Management believes that the relationship of the allowance to total
loans and to non-performing loans is adequate based on all information
currently available. See "Asset Quality."
Page 10 of 24
<PAGE> 13
The ratio of allowance to non-performing loans decreased to 83.24% at
June 30, 1996, compared to 214.49% for the same period one year ago primarily
because of the increase in non-performing loans from $9.0 million to $20.1
million. This increase was the result of the Bank placing its 1% participation
in a first mortgage loan on two office buildings in New York City amounting to
$9.3 million into nonaccrual status during the December 1995 quarter. This was
the result of the debtors filing for Chapter 11 bankruptcy protection. The
Bank has a $2.5 million reserve recorded on this loan at June 30, 1996, and no
additional reserves were considered necessary based on management's analysis of
this loan.
Non-Interest Income: Non-interest income for the first quarter of
fiscal 1997 totalled $6.6 million as compared to $6.3 million for the first
quarter of fiscal 1996, an increase of $263,000 or 4.1%.
Consumer banking fees and charges increased 33.8% to $2.8 million for
the quarter ended June 30, 1996, up from $2.1 million for the same period last
year. The increase in fee income was primarily attributable to the increased
number of transaction and savings accounts, which totaled approximately 165,000
accounts at June 30, 1996, compared to 144,000 accounts at June 30, 1995.
Trust and investment services fee income for the first quarter of
fiscal 1997 increased 50.2% to $901,000, compared to $600,000 for the first
quarter of fiscal 1996. Administered trust assets were $418.0 million at June
30, 1996, compared with $393.4 million at June 30, 1995. The Bank formed
CitFed Investment Group, a wholly-owned subsidiary, during the first quarter of
fiscal 1996 to facilitate the sale of mutual funds and insurance products
through the Bank's retail branches. Commission revenue from this new
subsidiary was $341,000 for the first quarter of fiscal 1997, compared to only
$118,000 for the first quarter of fiscal 1996.
Income from mortgage banking operations increased by 33.2% in the
first quarter to $2.4 million, up from $1.8 million for the same period a year
ago. This increase was due primarily to $1.6 million of income recognized from
the adoption of SFAS 122 during the period. Without the effects of SFAS 122,
mortgage banking fee income would have declined by $985,000. This decline was
primarily due to loan servicing fees which were $495,000 lower than the same
period a year ago, as a result of lower servicing balances. In addition,
secondary marketing losses were $700,000 higher than the same period a year
ago.
CitFed Mortgage maintains the flexibility to either sell servicing
rights for current income and cash flow or retain servicing for future income.

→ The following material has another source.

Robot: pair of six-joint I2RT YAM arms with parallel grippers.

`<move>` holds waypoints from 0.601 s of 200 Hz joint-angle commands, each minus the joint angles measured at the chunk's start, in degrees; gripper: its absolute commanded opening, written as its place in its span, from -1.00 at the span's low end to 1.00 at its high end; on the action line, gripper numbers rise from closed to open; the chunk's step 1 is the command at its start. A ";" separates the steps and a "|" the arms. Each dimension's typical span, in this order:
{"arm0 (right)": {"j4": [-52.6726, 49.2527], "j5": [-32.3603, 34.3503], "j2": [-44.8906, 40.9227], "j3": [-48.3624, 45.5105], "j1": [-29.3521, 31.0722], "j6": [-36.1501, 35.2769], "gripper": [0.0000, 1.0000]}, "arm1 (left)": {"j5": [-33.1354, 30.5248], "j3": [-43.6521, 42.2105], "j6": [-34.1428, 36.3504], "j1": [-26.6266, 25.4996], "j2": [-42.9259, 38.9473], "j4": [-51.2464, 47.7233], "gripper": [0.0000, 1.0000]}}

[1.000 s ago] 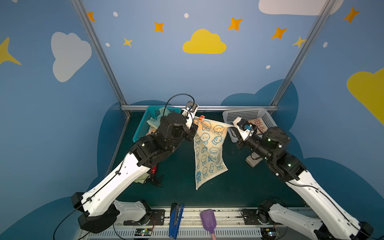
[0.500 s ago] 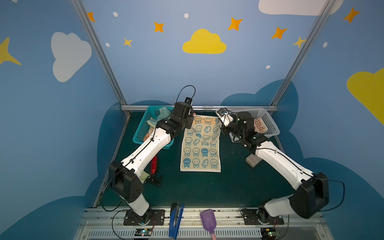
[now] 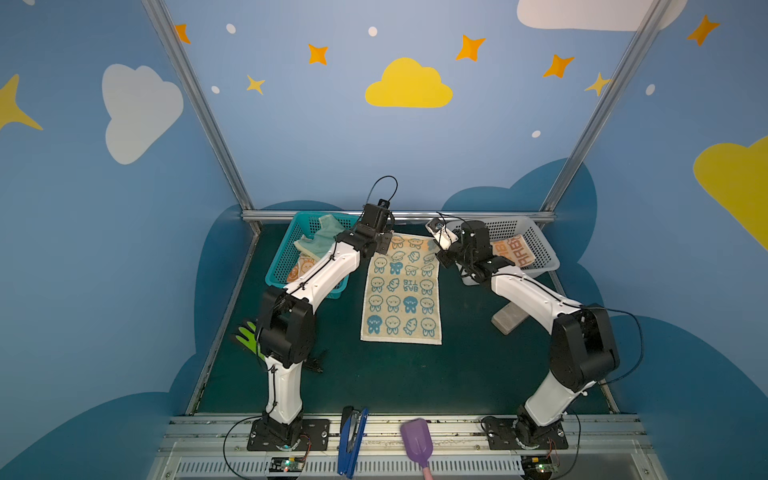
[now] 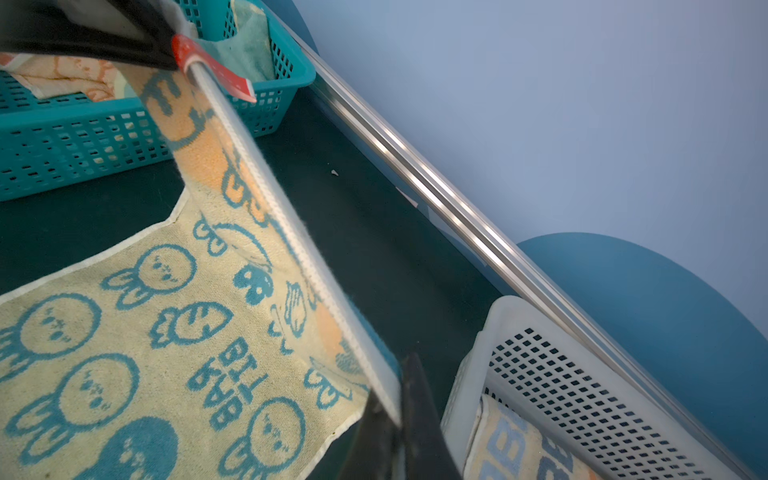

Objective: Fold and stack the towels
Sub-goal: 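Fold the far towel edge toward the robot with both grippers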

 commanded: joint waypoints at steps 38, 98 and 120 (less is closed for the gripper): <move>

The decision to sell or retain servicing is based on current market conditions
as well as CitFed Mortgage's financial objectives. To help offset lower
origination revenues in the first quarter of fiscal 1996, CitFed Mortgage sold
$135 million of mortgage loan servicing rights generating a gain of $1.6
million. During the first quarter of fiscal 1997 there were no servicing
rights sold. Mortgage loan closings totaled $223.0 million for the three
months ended June 30, 1996, compared to $186.3 million for the three months
ended June 30, 1995, an increase of 19.7%.
Non-Interest Expenses: Non-interest expenses during the first
quarter of fiscal 1997 were $14.7 million as compared to $14.2 million for the
first quarter of fiscal 1996, an increase of $526,000, or 3.7%.

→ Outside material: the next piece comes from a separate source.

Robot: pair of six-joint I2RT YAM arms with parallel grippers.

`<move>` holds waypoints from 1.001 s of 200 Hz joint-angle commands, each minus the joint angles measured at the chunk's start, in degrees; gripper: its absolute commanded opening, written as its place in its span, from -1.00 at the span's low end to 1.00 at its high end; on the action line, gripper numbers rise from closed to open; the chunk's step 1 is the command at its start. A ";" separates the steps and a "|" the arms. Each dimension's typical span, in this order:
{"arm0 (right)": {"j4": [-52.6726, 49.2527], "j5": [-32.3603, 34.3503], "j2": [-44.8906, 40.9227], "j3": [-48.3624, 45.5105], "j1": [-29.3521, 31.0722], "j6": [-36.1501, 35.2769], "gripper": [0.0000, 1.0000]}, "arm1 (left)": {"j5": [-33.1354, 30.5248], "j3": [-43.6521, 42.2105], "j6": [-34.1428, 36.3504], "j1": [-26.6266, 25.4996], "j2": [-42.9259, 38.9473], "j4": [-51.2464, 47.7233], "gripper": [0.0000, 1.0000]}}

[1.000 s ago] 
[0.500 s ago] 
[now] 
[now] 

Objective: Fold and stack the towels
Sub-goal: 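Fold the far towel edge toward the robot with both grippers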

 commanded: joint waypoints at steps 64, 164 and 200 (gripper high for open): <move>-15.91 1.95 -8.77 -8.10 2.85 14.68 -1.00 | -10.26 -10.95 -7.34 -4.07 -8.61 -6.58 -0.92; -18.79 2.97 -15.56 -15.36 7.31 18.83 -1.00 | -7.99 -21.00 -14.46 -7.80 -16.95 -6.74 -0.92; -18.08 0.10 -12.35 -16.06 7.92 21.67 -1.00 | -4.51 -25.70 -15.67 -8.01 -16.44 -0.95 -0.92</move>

Salaries and benefits increased $450,000 over the prior year's first
quarter. Included in this were increases in health care claim expenses of
$130,000. Also, commission expense and related benefits for CitFed Investment
Group increased $90,000 over the first quarter of fiscal 1996, which was the
subsidiary's first quarter of operations. Commissioned sales for CitFed
Investment Group increased 188.2% for first quarter fiscal 1997 as compared to
the same period last year. The balance of the increase was primarily in salary
expense from normal wage increases during the quarter.
Page 11 of 24
<PAGE> 14
The Bank's premium for the Savings Association Insurance Fund ("SAIF")

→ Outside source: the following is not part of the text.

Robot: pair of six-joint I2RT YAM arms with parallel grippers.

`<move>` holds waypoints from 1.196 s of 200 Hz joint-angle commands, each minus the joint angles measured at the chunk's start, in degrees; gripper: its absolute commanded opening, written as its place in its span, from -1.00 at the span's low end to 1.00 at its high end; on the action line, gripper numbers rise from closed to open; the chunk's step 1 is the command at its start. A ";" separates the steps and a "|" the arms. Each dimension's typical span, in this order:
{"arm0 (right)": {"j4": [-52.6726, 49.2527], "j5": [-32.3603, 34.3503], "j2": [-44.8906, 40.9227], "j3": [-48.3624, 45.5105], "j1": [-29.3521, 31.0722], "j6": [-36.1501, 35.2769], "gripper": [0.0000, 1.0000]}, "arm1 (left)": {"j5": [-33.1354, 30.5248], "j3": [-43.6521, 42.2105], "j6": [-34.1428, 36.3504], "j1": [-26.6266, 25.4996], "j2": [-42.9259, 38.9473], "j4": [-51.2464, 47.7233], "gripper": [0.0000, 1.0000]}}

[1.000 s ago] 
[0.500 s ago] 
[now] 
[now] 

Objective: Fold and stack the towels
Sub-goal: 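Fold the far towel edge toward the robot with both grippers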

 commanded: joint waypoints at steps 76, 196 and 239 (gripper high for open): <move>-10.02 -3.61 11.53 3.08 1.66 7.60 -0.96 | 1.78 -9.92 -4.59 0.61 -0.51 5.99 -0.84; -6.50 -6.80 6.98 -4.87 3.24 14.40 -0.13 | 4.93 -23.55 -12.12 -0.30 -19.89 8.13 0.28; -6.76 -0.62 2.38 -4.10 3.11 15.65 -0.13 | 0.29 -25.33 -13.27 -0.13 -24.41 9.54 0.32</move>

has increased $94,000 over first quarter fiscal 1996 primarily because of
growth in average deposit balances of $32 million. See "Regulatory
Developments".
Income Tax Provision. The Bank's income tax provision rose slightly to
30.5% during the first quarter of fiscal 1997 as compared to 30.2% for the same
period in fiscal 1996.
ASSET QUALITY
Non-Performing Assets. The table below sets forth the amounts and
categories of non-performing assets in the Bank's loan portfolio as of the
dates indicated below.
<TABLE>
<CAPTION>
June 30, March 31,
1996 1996
---- ----
(Dollars in thousands)
<S> <C> <C>
Non-Performing Assets
Non-accruing loans:
One- to four-family $ 6,531 $ 4,595
Multi-family and commercial real estate 13,181 12,760
Consumer 119 38
Commercial business 246 303
------- -------
Total 20,077 17,696
------- -------
Foreclosed assets:
One- to four-family 1,263 823
Multi-family and commercial real estate 3,428 3,449
------- -------
Total 4,691 4,272
------- -------
Total non-performing assets $24,768 $21,968
======= =======
Non-performing loans to total loans 1.35% 1.21%
==== ====
Non-performing assets to total assets 0.93% 0.85%
==== ====
</TABLE>
The $2.8 million increase in non-performing assets from March 31, 1996
to June 30, 1996 was the result of several factors. Non-accruing one-to
four-family mortgage loans increased $1.9 million during the period.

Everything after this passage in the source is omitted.